- A UE enfrenta fim de 2025 sob ameaça de drones armados de Putin e das diretrizes da Administração de Donald Trump, apontando para uma possível refundação do bloco.
- Discute-se a criação de uma garantia de defesa mútua equivalente à OTAN, com debates sobre avançar sem o veto entre os 27 Estados-membros.
- O Artigo 42 do Tratado da União estabelece a obrigação de assistência em caso de agressão, e seu desenvolvimento é central para reduzir a dependência dos Estados Unidos.
- A supressão do veto é tema polêmico: pode acelerar a integração, mas também criar entraves caso haja oposição de governos favoráveis à autonomia nacional.
- O dilema para a União Europeia é escolher entre uma integração mais profunda com políticas próprias ou uma Europa de nações alinhada aos interesses dos Estados Unidos e de Trump.
Europa encara uma escalada de ameaças externas envolvendo drones armados vinculados ao governo russo e diretrizes da administração americana. A União Europeia é alvo de uma guerra híbrida que busca desorganizar seu marco político e institucional, encerrando um período de relativa estabilidade. A situação força Bruxelas a discutir uma possível refundação da defesa europeia.
A tensão envolve diretamente Rússia, Estados Unidos e, indiretamente, China. Drones de combate de alta sofisticação e uma política externa de alcance transatlântico moldam o cenário. A UE avalia como reagir a ataques políticos, econômicos e de segurança que chegam de leste e oeste.
Bruxelas discute caminhos para reforçar a defesa comum, com foco na neutralização da dependência militar dos EUA. A discussão envolve o Artigo 42 do Tratado da União, que prevê ajuda entre Estados-membros em caso de agressão, e a eventual eliminação ou mitigação do veto entre 27 nações.

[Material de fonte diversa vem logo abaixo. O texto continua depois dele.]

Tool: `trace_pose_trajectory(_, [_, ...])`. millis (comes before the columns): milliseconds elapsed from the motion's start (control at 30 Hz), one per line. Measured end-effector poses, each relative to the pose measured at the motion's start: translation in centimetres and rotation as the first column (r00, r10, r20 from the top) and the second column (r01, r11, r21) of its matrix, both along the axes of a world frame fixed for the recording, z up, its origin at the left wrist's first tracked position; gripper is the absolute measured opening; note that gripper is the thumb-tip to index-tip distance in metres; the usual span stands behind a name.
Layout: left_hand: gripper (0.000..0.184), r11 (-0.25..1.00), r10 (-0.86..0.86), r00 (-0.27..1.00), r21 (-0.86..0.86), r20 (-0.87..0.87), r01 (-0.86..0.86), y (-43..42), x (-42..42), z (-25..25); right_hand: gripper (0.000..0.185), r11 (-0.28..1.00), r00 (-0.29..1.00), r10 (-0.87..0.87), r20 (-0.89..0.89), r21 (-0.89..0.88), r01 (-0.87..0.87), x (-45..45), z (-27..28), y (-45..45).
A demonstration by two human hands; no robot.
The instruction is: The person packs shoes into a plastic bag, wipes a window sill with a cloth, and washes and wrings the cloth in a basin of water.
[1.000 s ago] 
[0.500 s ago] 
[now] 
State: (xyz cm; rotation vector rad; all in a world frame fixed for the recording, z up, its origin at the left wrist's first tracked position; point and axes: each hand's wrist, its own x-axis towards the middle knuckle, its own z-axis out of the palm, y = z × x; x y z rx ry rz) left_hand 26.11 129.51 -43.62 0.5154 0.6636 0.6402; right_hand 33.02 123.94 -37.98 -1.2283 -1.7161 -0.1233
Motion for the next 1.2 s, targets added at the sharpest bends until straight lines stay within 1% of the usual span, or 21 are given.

Contexto jurídico e estratégico
A discussão gira em torno da criação de uma garantia de proteção mútua similar à da OTAN. O objetivo é reduzir a dependência dos EUA e fortalecer a resiliência europeia ante pressões externas.
Desafios políticos internos
Discute-se, ainda, como manter a coesão entre Estados membros com governos favoráveis à integração mais profunda. Aviões e políticas de imigração são citados como campos de disputa que afetam a unidade europeia.
Caminhos possíveis
Especialistas apontam duas vias: avançar de forma acelerada na integração, ou explorar as estruturas existentes para uma defesa reforçada. Em ambos, a estabilidade do bloco depende de manter consenso entre os 27 membros.